In the SLR setting we find that sales increases with newspaper spend, but MLR shows negligible effect. Newspaper advertising as a surrogate for radio advertising - the SLR chart above is really showing us the effect of increased radio spend that comes with increased newspaper.

To understand this better we must turn to inferential methods, for which we use `statsmodels`.

**Note:** the split focus of scikit-learn (prediction) and statsmodels (inference) is further evidence of the difference in focus between ML and Statistical Learning.

In [None]:
import statsmodels.api as sm

# Add a constant (intercept) to the predictors
X_sm = sm.add_constant(X)

# Fit the model
mlr_sm = sm.OLS(y, X_sm).fit()

The results of this are summarized in three tables. We are primarily interested in the first two: overall regression results and feature-level details.

In [None]:
# overall regression results
mlr_sm.summary().tables[0]  # regression results

Most importantly, this tells us that the overall model is significant, with a p-value of near zero (1.58e-96). Specifically, the null hypothesis of the F-test is that all coefficients are zero. We reject this in favor of the alternative, which suggests that at least one coefficient is non-zero. In other words, the model explains significantly more variance than one with no predictors (just the intercept - a horizontal line), so at least one predictor has a real relationship with sales. The $R^2$ value equals the fit obtained with scikit-learn.

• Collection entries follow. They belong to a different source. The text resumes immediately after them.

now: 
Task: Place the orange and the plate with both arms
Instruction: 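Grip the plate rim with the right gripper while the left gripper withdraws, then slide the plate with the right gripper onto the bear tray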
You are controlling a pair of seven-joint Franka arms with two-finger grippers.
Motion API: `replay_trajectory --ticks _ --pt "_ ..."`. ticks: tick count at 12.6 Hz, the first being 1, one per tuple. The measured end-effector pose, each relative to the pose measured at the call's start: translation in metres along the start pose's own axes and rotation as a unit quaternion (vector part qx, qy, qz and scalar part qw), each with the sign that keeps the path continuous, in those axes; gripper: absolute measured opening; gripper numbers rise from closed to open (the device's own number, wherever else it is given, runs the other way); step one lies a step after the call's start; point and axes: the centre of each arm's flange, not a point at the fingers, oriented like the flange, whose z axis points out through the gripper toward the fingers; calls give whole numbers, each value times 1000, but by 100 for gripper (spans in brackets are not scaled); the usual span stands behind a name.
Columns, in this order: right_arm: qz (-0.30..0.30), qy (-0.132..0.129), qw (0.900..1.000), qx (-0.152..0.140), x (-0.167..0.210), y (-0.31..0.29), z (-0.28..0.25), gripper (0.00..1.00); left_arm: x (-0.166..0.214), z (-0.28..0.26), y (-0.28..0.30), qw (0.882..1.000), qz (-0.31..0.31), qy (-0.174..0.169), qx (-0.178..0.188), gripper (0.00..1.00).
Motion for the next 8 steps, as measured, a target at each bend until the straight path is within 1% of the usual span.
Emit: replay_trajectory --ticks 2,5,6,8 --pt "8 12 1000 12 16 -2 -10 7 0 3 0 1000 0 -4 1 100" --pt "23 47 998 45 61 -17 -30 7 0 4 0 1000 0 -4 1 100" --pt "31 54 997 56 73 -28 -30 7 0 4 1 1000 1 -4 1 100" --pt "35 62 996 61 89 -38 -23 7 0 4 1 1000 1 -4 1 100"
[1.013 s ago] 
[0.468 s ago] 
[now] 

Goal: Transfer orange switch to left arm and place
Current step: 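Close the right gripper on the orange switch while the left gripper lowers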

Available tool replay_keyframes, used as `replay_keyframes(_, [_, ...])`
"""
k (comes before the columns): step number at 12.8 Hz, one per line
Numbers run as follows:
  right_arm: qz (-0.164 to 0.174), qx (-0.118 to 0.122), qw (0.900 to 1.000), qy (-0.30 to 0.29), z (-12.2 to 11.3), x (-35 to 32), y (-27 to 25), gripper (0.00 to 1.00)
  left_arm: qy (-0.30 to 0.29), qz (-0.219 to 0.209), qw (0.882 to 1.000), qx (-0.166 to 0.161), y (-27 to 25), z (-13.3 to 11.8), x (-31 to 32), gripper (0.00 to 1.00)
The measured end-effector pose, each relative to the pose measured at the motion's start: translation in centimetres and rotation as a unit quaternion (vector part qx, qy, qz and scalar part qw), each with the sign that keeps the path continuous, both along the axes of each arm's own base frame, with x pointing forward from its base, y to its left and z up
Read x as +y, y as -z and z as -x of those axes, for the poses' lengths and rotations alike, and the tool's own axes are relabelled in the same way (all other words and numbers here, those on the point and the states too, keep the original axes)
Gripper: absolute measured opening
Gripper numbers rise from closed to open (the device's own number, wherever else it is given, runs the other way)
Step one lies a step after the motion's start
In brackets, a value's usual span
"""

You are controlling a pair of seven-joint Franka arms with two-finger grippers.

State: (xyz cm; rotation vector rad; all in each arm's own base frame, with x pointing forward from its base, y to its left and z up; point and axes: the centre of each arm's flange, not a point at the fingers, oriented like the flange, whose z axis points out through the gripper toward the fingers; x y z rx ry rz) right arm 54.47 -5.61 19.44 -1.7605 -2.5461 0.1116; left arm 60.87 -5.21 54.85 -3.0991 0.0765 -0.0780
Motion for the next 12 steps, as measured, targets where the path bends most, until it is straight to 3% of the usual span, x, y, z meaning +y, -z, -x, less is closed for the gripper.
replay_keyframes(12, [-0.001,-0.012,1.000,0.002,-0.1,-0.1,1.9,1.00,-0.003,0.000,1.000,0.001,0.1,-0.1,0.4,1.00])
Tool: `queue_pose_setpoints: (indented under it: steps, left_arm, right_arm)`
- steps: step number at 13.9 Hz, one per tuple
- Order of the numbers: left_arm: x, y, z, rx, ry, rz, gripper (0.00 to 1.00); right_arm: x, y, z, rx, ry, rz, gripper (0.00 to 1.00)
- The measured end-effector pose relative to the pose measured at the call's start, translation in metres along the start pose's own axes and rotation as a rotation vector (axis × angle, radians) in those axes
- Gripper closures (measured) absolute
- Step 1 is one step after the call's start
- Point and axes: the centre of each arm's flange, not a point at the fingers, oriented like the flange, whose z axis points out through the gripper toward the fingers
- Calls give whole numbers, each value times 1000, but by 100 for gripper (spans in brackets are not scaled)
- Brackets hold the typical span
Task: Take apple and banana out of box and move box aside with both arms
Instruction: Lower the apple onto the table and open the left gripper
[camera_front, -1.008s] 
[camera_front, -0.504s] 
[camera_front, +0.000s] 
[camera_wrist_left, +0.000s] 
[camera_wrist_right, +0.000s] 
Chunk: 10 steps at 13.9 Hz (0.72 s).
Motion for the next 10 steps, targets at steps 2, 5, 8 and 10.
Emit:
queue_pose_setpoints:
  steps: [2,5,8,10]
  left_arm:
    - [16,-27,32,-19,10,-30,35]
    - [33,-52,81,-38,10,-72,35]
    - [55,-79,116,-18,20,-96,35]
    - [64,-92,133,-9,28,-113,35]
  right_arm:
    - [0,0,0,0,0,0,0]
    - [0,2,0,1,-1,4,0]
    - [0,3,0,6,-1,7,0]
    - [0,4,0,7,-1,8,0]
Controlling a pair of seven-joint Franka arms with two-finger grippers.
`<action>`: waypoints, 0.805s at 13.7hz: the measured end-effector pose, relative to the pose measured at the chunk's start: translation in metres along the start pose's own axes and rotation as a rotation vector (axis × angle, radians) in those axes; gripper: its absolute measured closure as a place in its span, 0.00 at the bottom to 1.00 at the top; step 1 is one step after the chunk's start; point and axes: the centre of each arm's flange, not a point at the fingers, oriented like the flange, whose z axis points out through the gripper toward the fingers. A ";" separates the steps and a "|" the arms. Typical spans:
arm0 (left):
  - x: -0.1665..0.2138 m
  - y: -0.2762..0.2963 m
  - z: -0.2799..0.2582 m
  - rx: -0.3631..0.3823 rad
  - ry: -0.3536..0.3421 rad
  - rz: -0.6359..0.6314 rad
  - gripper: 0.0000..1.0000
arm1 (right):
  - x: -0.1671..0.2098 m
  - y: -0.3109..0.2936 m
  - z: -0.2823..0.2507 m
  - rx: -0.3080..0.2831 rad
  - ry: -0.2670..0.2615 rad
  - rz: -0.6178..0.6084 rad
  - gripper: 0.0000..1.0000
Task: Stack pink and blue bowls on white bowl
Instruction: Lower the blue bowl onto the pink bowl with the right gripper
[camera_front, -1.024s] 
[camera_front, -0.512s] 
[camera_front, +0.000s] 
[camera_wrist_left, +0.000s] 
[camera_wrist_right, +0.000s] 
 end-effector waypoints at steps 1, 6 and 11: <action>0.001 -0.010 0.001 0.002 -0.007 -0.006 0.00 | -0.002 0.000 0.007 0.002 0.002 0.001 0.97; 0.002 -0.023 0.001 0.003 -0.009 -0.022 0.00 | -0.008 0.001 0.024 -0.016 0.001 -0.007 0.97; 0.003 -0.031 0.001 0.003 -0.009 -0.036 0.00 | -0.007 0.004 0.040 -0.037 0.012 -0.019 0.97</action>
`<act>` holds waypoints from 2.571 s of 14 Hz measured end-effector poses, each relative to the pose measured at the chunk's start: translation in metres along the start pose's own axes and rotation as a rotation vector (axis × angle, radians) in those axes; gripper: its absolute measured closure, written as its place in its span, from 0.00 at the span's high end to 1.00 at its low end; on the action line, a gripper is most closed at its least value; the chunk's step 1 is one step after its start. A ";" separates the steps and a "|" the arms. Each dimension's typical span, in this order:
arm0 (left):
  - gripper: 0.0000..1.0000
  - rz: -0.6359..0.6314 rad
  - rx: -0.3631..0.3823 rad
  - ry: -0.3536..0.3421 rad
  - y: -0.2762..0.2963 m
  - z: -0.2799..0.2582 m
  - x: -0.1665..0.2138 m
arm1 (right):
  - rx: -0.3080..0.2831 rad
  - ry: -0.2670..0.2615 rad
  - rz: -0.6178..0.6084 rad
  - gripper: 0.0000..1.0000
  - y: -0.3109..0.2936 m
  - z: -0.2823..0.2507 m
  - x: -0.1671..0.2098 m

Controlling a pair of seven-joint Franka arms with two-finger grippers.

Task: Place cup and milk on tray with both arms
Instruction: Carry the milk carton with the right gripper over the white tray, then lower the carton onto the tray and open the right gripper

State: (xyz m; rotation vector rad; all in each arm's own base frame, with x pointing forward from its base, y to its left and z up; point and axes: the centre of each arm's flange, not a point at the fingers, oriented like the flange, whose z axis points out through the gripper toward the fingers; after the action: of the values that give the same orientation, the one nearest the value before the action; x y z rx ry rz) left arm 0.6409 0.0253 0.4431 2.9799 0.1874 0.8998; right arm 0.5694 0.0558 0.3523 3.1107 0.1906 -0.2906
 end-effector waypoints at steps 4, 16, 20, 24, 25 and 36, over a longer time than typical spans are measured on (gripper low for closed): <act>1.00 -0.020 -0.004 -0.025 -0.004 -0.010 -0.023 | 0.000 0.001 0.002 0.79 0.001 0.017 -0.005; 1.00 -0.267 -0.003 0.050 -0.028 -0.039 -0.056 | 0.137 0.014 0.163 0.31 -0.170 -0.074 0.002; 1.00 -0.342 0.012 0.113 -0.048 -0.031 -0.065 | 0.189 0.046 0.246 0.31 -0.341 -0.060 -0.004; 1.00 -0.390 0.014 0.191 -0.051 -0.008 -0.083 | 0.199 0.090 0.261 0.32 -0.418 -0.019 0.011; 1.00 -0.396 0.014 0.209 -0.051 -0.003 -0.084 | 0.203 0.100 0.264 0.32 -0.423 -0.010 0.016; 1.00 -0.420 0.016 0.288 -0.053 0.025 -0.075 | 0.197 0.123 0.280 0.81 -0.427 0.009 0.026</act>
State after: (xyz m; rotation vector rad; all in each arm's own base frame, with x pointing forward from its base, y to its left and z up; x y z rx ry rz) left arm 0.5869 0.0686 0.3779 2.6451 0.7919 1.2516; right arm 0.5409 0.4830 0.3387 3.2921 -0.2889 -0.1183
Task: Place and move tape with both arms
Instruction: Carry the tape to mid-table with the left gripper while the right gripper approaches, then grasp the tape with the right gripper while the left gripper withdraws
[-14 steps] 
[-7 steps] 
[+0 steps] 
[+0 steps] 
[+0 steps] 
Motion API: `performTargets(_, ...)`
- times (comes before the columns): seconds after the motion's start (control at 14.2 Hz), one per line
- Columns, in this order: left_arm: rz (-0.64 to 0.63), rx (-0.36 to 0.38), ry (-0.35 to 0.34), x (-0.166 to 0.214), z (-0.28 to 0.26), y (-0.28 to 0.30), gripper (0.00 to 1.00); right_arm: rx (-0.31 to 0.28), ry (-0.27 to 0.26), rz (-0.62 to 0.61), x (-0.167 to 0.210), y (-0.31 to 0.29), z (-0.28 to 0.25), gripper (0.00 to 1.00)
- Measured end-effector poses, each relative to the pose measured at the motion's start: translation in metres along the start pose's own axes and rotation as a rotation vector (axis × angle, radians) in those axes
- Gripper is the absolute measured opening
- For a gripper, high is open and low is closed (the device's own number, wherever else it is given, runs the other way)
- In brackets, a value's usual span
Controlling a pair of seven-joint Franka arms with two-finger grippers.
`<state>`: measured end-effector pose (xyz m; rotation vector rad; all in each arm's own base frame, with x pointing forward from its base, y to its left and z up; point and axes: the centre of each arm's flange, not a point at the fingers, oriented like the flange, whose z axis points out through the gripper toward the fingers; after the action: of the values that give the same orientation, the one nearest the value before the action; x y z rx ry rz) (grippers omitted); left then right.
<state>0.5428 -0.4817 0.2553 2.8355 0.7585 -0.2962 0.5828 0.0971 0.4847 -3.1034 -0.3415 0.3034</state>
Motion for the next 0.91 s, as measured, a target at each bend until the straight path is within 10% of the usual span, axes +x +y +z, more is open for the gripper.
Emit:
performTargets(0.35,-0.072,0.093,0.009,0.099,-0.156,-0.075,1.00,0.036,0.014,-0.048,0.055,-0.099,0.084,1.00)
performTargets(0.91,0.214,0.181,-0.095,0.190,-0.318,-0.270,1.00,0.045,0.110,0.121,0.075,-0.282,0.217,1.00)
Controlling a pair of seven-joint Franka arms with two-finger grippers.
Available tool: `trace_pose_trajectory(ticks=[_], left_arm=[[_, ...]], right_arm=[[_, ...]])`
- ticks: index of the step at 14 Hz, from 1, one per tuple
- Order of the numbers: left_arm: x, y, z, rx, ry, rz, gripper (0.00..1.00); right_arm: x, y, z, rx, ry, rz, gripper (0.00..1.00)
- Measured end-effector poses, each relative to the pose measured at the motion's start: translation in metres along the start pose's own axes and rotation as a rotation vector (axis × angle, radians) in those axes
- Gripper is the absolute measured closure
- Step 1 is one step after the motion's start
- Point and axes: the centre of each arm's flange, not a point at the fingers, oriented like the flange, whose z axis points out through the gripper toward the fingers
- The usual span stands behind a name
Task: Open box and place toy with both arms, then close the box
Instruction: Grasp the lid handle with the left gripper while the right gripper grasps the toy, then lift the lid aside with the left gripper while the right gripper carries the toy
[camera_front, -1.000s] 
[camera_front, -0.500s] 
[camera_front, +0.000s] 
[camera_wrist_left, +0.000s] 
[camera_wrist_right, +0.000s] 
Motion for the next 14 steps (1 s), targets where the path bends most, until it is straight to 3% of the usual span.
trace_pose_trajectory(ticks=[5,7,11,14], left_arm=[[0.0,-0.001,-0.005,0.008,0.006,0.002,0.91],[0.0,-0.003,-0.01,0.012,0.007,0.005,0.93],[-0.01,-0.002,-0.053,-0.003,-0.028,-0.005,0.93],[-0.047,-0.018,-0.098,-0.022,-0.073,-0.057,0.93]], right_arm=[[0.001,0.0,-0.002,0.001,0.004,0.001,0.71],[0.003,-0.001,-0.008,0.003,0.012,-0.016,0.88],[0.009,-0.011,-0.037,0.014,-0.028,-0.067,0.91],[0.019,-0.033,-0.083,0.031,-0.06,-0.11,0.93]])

The second table gives feature-level details.

In [None]:
# coefficients and significance
mlr_sm.summary().tables[1]

Again, the coefficients match those found by SKL. In addition, this table tells us a lot about the uncertainty associated with the predictions.

Of particular interest, it shows that newspaper is not significant.

Both results (coefficient and p-value) suggest simplifying the model by removing the newspaper predictor.

In [None]:
X2 = sales[['TV', 'radio']]
y2 = sales['sales']

mlr2 = LinearRegression()
mlr2.fit(X2, y2)

print(f"Model Coefficients: {mlr2.coef_}")
print(f"Model Intercept: {mlr2.intercept_}")

# generate predictions
y2_pred = mlr2.predict(X2)

# use predictions to score
r2_small = r2_score(y2, y2_pred)
mse_small = mean_squared_error(y2, y2_pred)
rmse_small = np.sqrt(mse)

print(f"R² Score: {r2_small:.4f}")
print(f"RMSE: {rmse_small:.2f}")

Very little change. Neither $R^2$ nor $RMSE$ improved. Despite lack of statistical significance, ML would likely keep all three predictors.